Among the entries that follow, tally the lines with the string "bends". Give no more than the number.

[EXERCISE MATERIAL Boundary: Start]

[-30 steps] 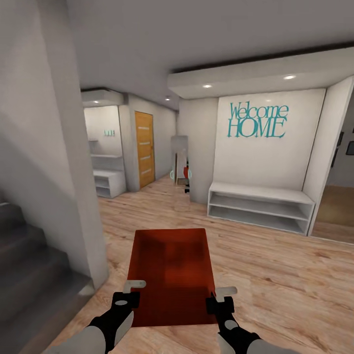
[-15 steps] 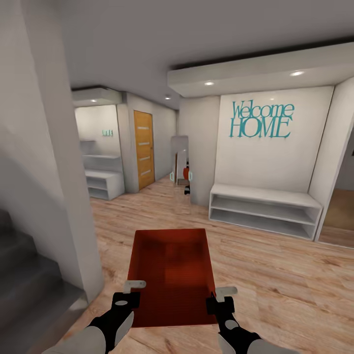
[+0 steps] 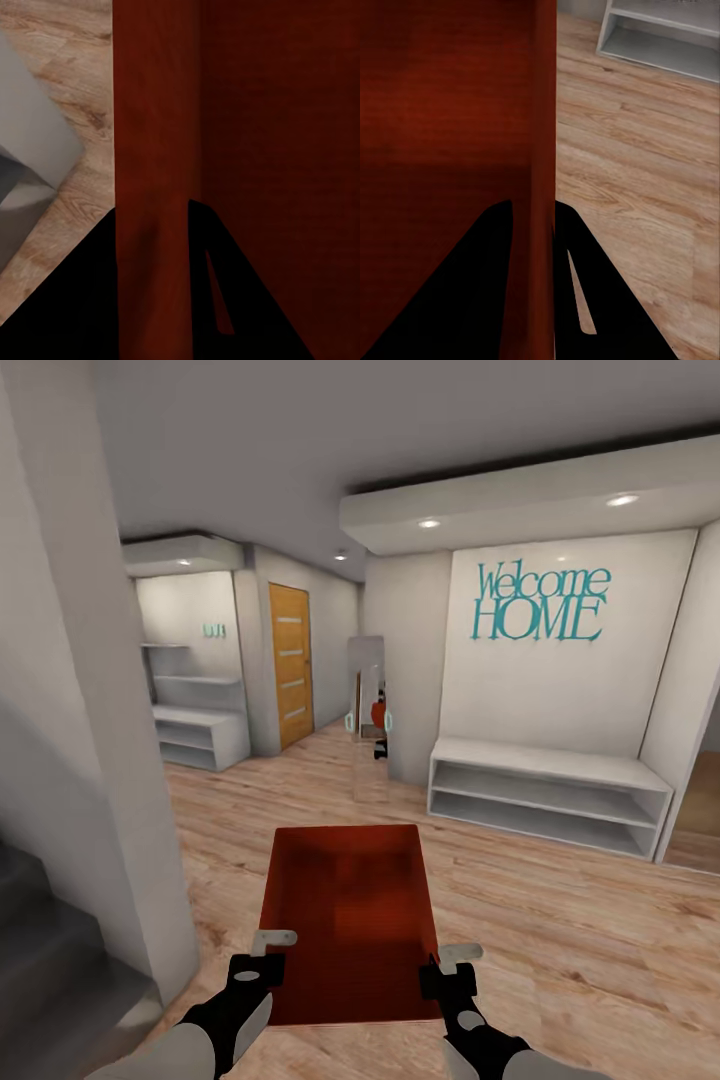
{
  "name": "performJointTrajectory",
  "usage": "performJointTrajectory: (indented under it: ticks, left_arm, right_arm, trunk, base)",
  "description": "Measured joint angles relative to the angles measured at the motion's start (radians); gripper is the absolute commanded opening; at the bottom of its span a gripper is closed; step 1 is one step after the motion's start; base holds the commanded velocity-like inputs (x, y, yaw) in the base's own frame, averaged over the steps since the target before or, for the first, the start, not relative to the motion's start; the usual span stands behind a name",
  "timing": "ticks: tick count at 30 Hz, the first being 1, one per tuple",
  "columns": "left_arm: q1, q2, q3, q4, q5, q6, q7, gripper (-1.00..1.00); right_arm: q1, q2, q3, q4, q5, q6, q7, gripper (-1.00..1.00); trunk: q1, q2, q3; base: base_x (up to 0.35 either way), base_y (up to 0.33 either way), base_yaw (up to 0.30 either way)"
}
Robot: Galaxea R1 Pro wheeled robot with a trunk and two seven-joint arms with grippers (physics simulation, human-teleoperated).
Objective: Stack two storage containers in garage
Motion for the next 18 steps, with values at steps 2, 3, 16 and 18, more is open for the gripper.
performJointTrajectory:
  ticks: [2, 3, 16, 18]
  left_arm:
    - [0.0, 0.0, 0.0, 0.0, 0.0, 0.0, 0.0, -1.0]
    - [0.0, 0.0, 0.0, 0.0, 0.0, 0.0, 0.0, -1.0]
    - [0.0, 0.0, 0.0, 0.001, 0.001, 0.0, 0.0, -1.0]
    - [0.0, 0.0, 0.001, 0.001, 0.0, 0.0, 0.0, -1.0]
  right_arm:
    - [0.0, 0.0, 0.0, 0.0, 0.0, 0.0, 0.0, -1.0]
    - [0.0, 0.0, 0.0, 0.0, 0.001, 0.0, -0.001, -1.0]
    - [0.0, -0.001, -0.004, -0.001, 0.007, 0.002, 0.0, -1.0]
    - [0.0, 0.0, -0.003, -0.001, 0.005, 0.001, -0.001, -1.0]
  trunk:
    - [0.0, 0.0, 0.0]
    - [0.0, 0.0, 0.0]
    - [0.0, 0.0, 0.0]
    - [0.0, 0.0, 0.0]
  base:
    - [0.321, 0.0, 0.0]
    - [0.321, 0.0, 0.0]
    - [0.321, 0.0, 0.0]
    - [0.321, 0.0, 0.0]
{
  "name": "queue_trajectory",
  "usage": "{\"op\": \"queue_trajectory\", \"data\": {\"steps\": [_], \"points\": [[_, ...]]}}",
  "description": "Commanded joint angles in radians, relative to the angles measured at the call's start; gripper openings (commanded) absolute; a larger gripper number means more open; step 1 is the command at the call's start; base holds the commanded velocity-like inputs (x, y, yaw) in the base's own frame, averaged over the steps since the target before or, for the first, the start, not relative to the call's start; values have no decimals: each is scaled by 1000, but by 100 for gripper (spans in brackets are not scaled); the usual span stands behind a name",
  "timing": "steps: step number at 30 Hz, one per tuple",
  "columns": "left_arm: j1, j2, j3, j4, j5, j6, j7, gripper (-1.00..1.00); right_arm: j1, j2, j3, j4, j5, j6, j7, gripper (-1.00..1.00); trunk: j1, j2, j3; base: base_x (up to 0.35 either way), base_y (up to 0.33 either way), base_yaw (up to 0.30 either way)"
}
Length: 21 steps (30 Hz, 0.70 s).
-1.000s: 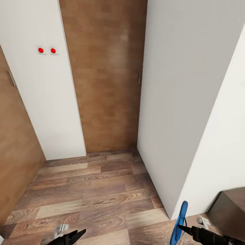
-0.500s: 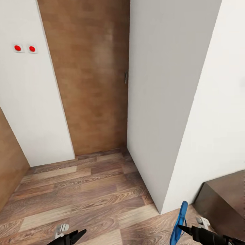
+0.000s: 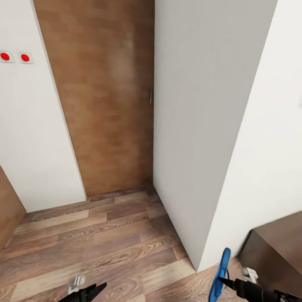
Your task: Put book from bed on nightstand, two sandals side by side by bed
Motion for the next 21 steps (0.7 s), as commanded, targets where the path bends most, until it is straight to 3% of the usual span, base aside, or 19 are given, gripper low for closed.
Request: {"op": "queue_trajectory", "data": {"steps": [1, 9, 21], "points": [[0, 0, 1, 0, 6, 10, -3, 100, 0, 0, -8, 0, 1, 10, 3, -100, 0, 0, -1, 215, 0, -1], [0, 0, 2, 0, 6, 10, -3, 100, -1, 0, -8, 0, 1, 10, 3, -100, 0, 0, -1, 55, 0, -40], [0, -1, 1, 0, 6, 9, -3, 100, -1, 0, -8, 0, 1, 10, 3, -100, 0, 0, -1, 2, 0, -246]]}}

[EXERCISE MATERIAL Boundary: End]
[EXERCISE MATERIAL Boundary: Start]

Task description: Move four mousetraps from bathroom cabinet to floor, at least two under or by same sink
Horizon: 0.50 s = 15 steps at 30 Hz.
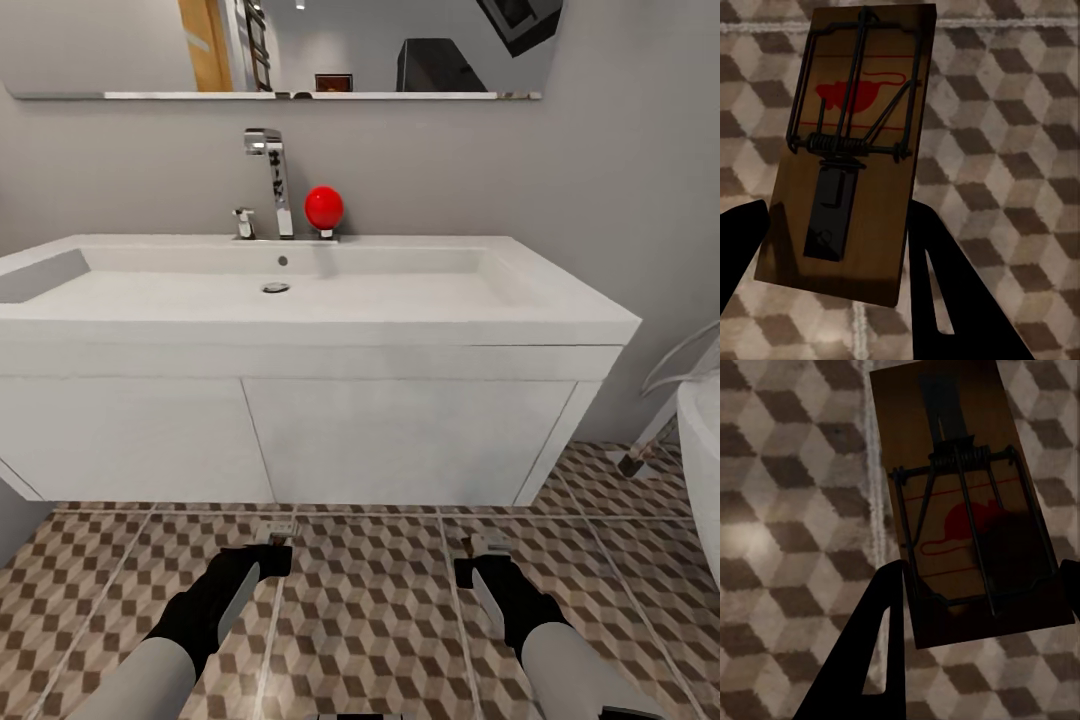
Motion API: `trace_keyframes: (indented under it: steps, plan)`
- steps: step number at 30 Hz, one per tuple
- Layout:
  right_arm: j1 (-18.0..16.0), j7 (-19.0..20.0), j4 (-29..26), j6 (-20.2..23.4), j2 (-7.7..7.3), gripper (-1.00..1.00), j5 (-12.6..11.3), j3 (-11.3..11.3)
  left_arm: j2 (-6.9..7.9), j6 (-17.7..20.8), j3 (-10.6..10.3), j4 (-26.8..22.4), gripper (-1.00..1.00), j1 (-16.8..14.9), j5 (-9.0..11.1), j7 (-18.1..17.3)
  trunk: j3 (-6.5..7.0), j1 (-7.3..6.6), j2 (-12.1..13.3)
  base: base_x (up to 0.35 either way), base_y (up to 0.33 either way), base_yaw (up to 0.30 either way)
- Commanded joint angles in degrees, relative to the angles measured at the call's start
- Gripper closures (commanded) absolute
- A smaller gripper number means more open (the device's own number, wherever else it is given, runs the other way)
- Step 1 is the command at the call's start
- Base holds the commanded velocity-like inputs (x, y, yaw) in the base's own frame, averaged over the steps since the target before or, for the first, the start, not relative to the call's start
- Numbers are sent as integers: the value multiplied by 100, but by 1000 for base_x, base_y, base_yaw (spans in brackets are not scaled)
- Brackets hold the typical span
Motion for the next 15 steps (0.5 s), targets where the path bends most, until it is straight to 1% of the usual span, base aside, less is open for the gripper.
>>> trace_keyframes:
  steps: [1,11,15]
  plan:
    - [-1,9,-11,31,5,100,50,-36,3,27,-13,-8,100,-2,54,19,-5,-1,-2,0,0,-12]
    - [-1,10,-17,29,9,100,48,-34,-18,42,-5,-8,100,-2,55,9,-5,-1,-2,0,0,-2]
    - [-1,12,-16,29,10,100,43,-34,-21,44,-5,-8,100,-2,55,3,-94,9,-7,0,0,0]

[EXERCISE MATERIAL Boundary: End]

### FINAL ANSWER
2